A Monte Carlo Simulation to estimate the attendance to a wedding using Python, NumPy, and pandas.
Author: Paul Leonard Version: 1.0.0
This Jupyter Notebook uses a Monte Carlo Simulation to estimate the distribution of attendance to a wedding using Python, NumPy, Matplotlib, and pandas. The analysis returns potential ranges of people to expect at your wedding with associated levels of confidence. Using accurate attendance estimates and ranges are key to planning successful events.
Input is provided to the Jupyter Notebook through a user-supplied CSV file containing a list of guest parties invited to a wedding, including their guest count and the probability of each party attending the event. The CSV is consumed into a pandas dataframe and then Monte Carlo simulations are run for the selected number of simulations. Each simulation uses NumPy's random method and the user-supplied party's probability to determine if each guest party attends the event or not. A resulting histogram of total wedding attendance is then displayed showing the distribution of attendees to be expected at the wedding.
Input is provided by the user in the form of a CSV file with the headers ("Chance_of_Attendance,Party_Size") on the first line. Each subsequent line then contains two values separated by a comma describing that guest party. A guest party should be considered a close and collected group of guests such as a single person, a couple, or a family. The first value is the chance of that guest party attending the wedding. The second number is the total number of people in that guest party (single, couple, family).
A Notebook variable include_plus_ones
can be set to True or False. A True setting adds a plus-one invite to any guest party that had an original total size of 1 person in the CSV file. The plus-one invite may go used or unused. A random draw with a stated probability distribution is used to decide if each plus-one is used in each simulation or not. The uniform probability of a plus-one attending is common to all guest parties and can be set using the variable chance_of_plus_ones
. A False setting of include_plus_ones
leaves each guest party at the size defined in the CSV input file.
The results of the analysis are provided in textual, tabular, and graphical representations to help the user better understand the likely event attendance.
0.1.0 9-22-2021 - Initial creation
0.2.0 9-22-2021 - Monte Carlo Analysis runs 1000 simulations and displays histogram
0.3.0 9-24-2021 - Added normal distribution curve, plot formatting, and results summary
1.0.0 9-27-2021 - Added option to automatically account for plus-one guests, expanded assumptions and documentation section
- Either the whole guest party attends, or none of the CSV listed guest party attends. (Exception for plus-one invites.)

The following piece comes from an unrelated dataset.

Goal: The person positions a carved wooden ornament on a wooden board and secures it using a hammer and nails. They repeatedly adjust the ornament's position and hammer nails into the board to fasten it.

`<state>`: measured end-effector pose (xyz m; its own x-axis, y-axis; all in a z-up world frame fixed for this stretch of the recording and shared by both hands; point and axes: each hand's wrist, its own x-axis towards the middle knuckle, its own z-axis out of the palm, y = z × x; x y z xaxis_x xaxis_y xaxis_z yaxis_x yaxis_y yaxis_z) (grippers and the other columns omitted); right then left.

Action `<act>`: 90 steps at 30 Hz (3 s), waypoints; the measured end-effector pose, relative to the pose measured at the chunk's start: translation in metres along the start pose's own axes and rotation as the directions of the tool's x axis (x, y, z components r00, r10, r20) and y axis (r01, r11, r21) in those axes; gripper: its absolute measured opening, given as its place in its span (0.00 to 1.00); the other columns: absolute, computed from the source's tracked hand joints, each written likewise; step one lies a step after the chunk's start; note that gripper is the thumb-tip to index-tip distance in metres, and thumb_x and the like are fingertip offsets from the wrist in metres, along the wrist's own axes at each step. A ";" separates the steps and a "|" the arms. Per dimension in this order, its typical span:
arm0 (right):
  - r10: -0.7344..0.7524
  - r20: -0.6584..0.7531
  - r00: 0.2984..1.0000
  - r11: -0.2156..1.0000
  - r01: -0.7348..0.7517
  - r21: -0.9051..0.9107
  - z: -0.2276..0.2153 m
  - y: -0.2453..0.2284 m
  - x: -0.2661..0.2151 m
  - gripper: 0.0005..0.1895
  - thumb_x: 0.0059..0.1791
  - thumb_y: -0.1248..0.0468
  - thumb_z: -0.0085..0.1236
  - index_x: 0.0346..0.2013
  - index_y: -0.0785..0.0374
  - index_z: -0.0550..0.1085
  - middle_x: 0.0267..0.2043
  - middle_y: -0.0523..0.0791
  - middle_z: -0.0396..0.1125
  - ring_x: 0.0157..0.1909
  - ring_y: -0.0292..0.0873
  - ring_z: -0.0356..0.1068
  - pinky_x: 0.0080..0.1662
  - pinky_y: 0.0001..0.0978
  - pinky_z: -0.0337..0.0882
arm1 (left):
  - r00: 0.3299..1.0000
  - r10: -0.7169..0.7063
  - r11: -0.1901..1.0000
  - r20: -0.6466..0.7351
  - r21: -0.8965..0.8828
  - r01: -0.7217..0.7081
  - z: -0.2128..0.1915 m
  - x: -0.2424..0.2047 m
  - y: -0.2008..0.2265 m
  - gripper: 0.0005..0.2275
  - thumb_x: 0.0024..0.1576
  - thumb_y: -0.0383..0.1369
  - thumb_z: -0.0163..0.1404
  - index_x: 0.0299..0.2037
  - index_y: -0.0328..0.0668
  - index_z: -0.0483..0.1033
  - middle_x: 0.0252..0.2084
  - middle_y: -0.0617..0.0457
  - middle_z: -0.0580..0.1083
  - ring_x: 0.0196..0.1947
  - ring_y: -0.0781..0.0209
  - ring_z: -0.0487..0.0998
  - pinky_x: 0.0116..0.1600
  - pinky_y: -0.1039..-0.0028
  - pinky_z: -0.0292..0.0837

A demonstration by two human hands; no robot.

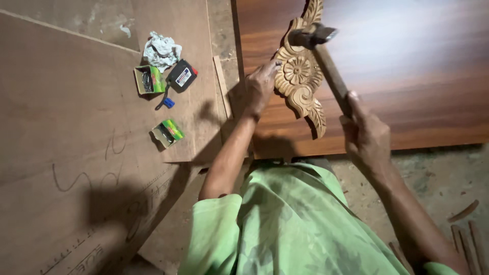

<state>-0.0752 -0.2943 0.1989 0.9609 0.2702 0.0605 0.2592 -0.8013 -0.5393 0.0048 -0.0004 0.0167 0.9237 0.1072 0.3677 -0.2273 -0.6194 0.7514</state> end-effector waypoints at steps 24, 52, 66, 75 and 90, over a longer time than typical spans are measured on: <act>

- Each guest party's decision to attend the wedding or not is independent of the decision of another guest party's decision to attend or not. For example, the simulation does not take into account dependent situations such as "I'm only going if my brother also attends." or "I'm only going if my ex isn't attending."
- The user did a fantastic job predicting the chances of each guest party attending in the CSV file. The user should try to reflect influencing circumstances such as local/out-of-town guest, financial ability, calendar availability, and strength of relationship when estimating the chance of a guest party attending.
- When using the plus-one invite function, all plus-one invites have the same probability of attending.